Pour Agnès Thurnauer, écrit Anne-Charlotte Michaut dans la revue L’Oeil de ce mois de mai, « le langage est une matière ». Puisque les mots sont selon l’artiste des « organismes vivants », des « poches de sens », elle les sectionne sur des diptyques, dans sa série des « Prédelles », pour mieux en révéler toutes les potentialités sémantiques et symboliques. « Sur la surface de la toile, le scriptible est là comme un espace, au même titre que les formes, les couleurs, les figures », estime la plasticienne. Est-ce parce qu’elle a grandi avec un frère qui ne parlait pas, que la question du langage est omniprésente dans l’œuvre d’Agnès Thurnauer ? Peut-être. Son intérêt pour les fonctions du langage allant bien au-delà de la simple communication ne date en tout cas pas d’hier.

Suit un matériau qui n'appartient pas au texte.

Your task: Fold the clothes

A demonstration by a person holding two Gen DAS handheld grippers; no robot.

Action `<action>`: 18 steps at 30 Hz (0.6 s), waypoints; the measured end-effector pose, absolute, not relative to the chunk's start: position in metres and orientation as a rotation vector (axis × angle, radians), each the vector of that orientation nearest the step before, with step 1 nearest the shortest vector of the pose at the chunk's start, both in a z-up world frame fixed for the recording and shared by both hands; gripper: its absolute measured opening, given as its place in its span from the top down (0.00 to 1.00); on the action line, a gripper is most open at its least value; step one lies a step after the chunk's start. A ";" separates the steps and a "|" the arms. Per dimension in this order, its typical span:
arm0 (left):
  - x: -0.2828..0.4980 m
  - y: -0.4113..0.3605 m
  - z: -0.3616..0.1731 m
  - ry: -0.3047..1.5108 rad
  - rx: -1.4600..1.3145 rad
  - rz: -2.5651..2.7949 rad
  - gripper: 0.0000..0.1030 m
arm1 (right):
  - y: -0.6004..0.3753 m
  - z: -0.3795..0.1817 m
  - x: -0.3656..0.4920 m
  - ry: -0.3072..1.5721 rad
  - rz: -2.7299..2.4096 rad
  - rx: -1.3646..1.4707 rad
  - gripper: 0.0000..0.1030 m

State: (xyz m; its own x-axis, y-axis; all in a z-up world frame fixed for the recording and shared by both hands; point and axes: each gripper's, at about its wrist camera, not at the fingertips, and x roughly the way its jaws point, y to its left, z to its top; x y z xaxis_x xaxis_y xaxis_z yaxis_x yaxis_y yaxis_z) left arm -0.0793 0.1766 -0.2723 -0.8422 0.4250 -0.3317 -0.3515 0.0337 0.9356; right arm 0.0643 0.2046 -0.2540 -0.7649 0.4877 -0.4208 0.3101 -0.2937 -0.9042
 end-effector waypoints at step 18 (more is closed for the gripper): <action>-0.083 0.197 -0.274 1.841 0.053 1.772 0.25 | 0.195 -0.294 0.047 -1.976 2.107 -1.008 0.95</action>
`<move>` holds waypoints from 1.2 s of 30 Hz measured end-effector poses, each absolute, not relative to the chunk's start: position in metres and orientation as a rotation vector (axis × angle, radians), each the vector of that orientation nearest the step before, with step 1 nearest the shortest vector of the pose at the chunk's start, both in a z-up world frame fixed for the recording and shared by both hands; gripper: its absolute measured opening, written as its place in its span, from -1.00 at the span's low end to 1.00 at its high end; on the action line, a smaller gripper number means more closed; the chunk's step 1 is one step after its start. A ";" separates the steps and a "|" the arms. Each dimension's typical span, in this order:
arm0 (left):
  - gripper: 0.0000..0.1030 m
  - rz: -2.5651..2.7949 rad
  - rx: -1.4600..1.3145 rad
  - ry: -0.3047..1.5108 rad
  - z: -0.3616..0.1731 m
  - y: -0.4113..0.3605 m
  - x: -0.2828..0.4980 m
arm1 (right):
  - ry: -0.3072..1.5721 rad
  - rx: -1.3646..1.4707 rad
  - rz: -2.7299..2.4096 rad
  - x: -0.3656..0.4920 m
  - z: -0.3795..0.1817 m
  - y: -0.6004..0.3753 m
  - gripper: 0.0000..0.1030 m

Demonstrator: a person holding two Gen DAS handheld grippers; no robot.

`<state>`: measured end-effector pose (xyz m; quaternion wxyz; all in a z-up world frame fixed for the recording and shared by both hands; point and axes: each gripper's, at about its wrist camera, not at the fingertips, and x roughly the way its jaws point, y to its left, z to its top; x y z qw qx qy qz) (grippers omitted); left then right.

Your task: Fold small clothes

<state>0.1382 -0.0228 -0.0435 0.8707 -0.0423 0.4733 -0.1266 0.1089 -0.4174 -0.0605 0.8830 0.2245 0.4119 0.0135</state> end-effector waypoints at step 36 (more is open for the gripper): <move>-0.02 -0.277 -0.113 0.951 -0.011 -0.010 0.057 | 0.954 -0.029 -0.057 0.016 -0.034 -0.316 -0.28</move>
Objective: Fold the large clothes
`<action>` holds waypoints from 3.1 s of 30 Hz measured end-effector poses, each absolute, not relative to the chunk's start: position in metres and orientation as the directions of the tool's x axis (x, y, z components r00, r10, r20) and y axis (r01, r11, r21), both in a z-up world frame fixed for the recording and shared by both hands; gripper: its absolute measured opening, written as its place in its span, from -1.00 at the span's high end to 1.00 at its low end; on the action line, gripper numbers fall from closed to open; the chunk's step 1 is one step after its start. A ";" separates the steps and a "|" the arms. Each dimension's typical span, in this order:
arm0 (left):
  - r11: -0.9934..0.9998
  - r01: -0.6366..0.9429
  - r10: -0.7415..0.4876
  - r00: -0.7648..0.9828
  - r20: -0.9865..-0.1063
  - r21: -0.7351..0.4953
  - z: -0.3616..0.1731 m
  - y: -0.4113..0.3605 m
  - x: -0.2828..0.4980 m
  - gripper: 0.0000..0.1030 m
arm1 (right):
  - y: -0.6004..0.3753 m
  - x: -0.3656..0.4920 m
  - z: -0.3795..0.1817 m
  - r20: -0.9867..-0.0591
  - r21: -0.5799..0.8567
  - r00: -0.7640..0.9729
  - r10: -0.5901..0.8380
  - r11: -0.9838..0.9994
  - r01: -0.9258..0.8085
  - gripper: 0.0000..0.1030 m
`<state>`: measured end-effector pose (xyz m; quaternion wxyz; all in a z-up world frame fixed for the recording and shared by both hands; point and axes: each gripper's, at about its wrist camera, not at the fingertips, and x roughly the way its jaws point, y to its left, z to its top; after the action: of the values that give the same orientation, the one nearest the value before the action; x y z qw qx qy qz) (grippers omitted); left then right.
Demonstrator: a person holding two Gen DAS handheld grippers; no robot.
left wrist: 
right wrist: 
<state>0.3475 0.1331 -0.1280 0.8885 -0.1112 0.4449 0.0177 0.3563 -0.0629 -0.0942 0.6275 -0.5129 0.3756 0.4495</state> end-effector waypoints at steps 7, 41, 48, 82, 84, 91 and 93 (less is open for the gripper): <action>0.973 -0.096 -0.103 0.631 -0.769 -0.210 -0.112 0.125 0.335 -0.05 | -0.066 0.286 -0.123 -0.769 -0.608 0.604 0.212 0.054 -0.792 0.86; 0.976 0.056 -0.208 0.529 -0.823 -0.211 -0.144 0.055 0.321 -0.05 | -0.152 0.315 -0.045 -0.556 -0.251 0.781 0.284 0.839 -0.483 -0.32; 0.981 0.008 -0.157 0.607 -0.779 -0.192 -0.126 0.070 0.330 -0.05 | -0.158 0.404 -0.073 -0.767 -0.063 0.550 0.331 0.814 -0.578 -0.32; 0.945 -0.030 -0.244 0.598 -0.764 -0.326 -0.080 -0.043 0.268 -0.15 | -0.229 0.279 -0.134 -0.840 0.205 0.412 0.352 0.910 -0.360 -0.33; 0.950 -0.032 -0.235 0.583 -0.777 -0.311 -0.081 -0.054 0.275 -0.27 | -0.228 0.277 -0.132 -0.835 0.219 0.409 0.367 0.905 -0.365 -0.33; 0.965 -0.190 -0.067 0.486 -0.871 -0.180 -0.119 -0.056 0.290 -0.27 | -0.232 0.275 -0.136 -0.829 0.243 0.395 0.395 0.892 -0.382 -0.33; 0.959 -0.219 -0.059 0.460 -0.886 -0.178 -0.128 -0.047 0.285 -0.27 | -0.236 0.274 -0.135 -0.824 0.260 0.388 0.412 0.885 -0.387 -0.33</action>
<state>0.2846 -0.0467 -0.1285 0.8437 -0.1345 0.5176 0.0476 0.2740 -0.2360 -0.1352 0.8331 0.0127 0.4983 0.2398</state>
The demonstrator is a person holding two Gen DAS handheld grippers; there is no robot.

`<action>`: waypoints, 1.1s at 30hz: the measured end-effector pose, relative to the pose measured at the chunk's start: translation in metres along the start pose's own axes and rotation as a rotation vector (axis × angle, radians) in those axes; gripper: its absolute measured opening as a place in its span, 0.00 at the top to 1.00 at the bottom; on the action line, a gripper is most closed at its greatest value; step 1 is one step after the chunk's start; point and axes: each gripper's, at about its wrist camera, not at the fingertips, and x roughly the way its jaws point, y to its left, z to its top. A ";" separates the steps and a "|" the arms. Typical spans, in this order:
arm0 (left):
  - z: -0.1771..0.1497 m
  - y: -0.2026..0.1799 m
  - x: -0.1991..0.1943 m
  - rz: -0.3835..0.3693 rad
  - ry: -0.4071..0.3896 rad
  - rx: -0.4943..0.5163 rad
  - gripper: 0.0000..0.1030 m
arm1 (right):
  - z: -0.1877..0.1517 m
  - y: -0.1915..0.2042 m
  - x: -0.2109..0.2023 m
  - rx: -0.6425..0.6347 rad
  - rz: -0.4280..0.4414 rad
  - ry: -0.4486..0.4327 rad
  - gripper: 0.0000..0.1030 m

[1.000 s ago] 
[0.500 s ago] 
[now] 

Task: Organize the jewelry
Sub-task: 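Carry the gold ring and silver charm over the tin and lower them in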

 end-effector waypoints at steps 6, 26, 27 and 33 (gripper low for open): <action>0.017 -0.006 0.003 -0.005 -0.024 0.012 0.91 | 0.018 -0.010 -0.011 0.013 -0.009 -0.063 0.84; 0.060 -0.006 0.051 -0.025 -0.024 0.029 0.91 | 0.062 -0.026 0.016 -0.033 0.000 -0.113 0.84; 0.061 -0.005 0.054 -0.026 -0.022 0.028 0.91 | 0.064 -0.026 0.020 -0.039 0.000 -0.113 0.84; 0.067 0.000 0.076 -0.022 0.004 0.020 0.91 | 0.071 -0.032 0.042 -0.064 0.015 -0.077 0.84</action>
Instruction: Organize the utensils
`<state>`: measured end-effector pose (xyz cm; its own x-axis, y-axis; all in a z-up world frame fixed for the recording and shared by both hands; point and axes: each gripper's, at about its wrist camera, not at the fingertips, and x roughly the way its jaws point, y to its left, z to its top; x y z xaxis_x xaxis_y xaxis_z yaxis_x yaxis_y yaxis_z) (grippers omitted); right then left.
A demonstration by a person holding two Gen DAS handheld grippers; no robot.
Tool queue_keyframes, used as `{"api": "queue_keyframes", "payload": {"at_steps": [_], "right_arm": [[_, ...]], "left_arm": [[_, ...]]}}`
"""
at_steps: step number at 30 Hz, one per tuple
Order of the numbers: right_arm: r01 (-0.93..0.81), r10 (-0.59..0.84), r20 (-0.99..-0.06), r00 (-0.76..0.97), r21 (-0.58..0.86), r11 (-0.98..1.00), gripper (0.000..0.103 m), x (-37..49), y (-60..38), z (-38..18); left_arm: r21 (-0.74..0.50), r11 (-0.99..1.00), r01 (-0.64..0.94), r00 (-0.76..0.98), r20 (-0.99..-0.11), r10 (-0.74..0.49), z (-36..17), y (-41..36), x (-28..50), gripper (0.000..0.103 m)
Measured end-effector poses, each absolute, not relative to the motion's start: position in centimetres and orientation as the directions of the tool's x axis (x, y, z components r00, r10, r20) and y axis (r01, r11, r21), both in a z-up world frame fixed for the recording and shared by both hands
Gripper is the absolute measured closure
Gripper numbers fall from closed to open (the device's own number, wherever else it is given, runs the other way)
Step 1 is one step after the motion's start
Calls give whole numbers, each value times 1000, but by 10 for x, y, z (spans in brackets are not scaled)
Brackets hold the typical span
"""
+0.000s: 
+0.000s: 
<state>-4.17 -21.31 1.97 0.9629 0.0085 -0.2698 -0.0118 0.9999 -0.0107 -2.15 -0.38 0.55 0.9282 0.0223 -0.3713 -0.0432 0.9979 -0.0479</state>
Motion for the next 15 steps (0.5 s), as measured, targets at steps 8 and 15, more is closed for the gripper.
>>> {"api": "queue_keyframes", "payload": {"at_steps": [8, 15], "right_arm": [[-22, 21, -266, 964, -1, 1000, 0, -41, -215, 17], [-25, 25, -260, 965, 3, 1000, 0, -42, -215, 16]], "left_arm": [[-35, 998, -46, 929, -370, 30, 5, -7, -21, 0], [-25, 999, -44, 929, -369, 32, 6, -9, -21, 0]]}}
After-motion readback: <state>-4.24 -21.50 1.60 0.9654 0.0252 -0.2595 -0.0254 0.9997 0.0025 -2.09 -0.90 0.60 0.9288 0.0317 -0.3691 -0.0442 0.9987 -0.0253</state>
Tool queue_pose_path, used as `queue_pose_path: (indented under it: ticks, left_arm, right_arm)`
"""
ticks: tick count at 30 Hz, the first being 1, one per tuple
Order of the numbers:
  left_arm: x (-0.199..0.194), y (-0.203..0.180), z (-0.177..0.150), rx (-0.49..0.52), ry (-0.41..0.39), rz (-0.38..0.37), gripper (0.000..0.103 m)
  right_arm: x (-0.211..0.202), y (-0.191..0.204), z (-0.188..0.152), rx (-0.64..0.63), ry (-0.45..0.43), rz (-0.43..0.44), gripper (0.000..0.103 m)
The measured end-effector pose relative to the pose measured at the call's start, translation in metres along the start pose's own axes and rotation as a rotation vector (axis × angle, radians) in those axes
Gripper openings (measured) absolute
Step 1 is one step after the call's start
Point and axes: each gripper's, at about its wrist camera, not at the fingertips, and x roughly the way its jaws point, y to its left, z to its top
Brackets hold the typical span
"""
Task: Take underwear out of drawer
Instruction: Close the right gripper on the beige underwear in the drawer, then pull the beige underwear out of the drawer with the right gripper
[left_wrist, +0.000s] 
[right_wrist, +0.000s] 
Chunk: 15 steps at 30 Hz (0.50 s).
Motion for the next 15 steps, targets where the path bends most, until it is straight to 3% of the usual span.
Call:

Depuis 1998, l’artiste expérimente tout dans son atelier niché au bord des voies de chemin de fer à Ivry-sur-Seine. Un lieu dont elle parle comme de « sa grotte ». Un lieu à elle. Où elle écrit ses journaux d’atelier dont une première partie a été publiée en 2014, et dont paraîtra bientôt la suite. Parce que forcément, elle écrit comme elle peint. Comme elle respire.

Un lieu où elle a besoin de la présence constante d’une trace au moins de toutes ses séries picturales et sculpturales pour alimenter son inspiration. Une série baptisée « Mapping the Studio » débutée en 2003 témoigne d’ailleurs de ce rapport privilégié à l’atelier. Qui représente littéralement pour elle une sorte d’assistant, avec lequel elle « coproduit » ses œuvres d’art contemporain dans une pratique tenant tout autant du conceptuel que de l’instinct.

Agnès Thurnauer dans son atelier dans River Tongue en cours de réalisation, décembre 2021 (image Musée LaM)

Agnès Thurnauer dans son atelier dans River Tongue en cours de réalisation, décembre 2021 (image Musée LaM)

Au fond, Agnès Thurnauer habite les mots. Car depuis 2012, ils sont carrément sortis de sa toile ! Avec le projet « Matrices », son travail pictural désormais s’étend, se répand, et l’écriture devient sculpture. La pièce inaugurale de l’exposition « A comme Boa » qui lui est actuellement consacrée au LaM, le musée d’art moderne, d’art contemporain et d’art brut de Lille Métropole, à Villeneuve-d’Ascq (59), est une installation en trois dimensions qui se déploie au sol. Elle est intitulée « River Tongue », « comme une rivière de langage ouverte aux déambulations du regard », précise la plasticienne. En verre coloré, elle l’a pensée pour dialoguer avec « Nature morte espagnole, Sol y sombra », un des premiers tableaux de Picasso où il introduit des mots, appartenant à la collection du LaM. Mais les « Matrices » monumentales, ses lettres en creux et fragmentées formant un alphabet de différentes tailles et de différentes matières se déploient aussi ailleurs dans cette exposition, non loin de quelques « Prédelles ». Le tout dans un dispositif sonore immersif qui offre littéralement au visiteur d’habiter lui aussi le langage tout autant que l’espace. Pour Agnès Thurnauer, il s’agit là d’une véritable invitation. Car elle en est convaincue : habiter le langage, c’est s’ouvrir à l’autre.